Department of Medical Oncology, Dana-Farber Cancer Institute and Harvard Medical School, Boston, MA.
Department of Gastroenterology, Keiyukai Sapporo Hospital, Sapporo, Japan.
Department of Gastroenterology, NTT East Sapporo Hospital, Sapporo, Japan.
Department of Pathology, Keiyukai Sapporo Hospital, Sapporo, Japan.
Department of Surgical Pathology, Sapporo Medical University School of Medicine, Sapporo, Japan.
Department of Surgery, Surgical Oncology and Science, Sapporo Medical University School of Medicine, Sapporo, Japan.
Department of Molecular Biology, Sapporo Medical University School of Medicine, Sapporo, Japan.
The Institute of Medical Science, The University of Tokyo, Tokyo, Japan.
Division of Gastroenterology and Hepatology, St. Marianna University School of Medicine, Kawasaki, Japan.


Human gut microbiota is being increasingly recognized as a player in colorectal cancers (CRCs). Evidence suggests that Fusobacterium nucleatum (F. nucleatum) may contribute to disease progression and is associated with CpG island methylator phenotype (CIMP) and microsatellite instability (MSI) in CRCs; however, to date, there are no reports about the relationship between F. nucleatum and molecular features in the early stage of colorectal tumorigenesis. Therefore, we investigated the presence of F. nucleatum in premalignant colorectal lesions. In total, 465 premalignant lesions (343 serrated lesions and 122 non-serrated adenomas) and 511 CRCs were studied. We determined the presence of F. nucleatum and analyzed its association with molecular features including CIMP, MSI and microRNA-31 status. F. nucleatum was detected in 24% of hyperplastic polyps, 35% of sessile serrated adenomas (SSAs), 30% of traditional serrated adenomas (TSAs) and 33% of non-serrated adenomas. F. nucleatum was more frequently detected in CIMP-high premalignant lesions than in CIMP-low/zero lesions (p = 0.0023). In SSAs, F. nucleatum positivity increased gradually from sigmoid colon to cecum (p = 0.042). F. nucleatum positivity was significantly higher in CRCs (56%) than in premalignant lesions of any histological type (p < 0.0001).
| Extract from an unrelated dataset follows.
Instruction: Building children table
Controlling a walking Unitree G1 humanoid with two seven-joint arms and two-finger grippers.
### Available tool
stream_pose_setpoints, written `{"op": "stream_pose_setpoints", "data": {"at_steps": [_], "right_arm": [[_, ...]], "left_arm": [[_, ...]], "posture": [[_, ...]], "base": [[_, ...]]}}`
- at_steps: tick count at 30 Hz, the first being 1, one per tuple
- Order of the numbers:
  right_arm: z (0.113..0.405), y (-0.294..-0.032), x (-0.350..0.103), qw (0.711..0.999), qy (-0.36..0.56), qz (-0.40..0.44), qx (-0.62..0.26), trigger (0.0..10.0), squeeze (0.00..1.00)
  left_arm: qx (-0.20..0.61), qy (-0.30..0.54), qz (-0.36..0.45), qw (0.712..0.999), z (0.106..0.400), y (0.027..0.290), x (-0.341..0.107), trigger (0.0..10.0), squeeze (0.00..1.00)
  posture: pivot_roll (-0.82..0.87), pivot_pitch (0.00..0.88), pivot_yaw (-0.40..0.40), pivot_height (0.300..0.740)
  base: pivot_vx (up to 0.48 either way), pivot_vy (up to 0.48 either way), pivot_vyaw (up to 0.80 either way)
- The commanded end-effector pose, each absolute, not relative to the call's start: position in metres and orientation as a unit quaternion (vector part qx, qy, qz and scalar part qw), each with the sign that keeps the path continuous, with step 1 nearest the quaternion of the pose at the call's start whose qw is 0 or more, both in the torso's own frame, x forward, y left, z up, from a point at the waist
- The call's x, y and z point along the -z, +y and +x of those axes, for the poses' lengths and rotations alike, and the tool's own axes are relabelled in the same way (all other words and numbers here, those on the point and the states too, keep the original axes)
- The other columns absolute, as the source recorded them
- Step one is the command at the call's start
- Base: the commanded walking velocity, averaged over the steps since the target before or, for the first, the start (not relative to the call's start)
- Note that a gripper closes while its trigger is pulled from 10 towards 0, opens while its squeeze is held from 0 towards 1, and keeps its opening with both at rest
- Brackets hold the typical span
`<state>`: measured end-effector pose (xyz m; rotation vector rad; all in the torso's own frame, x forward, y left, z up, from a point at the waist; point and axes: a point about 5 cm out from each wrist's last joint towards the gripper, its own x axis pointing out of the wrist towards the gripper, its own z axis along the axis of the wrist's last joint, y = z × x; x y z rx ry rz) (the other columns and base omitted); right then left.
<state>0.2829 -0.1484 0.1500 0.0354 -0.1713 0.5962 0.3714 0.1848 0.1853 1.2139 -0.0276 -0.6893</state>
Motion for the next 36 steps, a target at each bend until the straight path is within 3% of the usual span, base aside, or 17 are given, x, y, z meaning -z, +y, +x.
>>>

In conclusion, F. nucleatum was identified in premalignant colorectal lesions regardless of histopathology but was more frequently associated with CIMP-high lesions. Moreover, F. nucleatum positivity increased according to histological grade, suggesting that it may contribute to the progression of colorectal neoplasia. Our data also indicate that F. nucleatum positivity in SSAs may support the "colorectal continuum" concept.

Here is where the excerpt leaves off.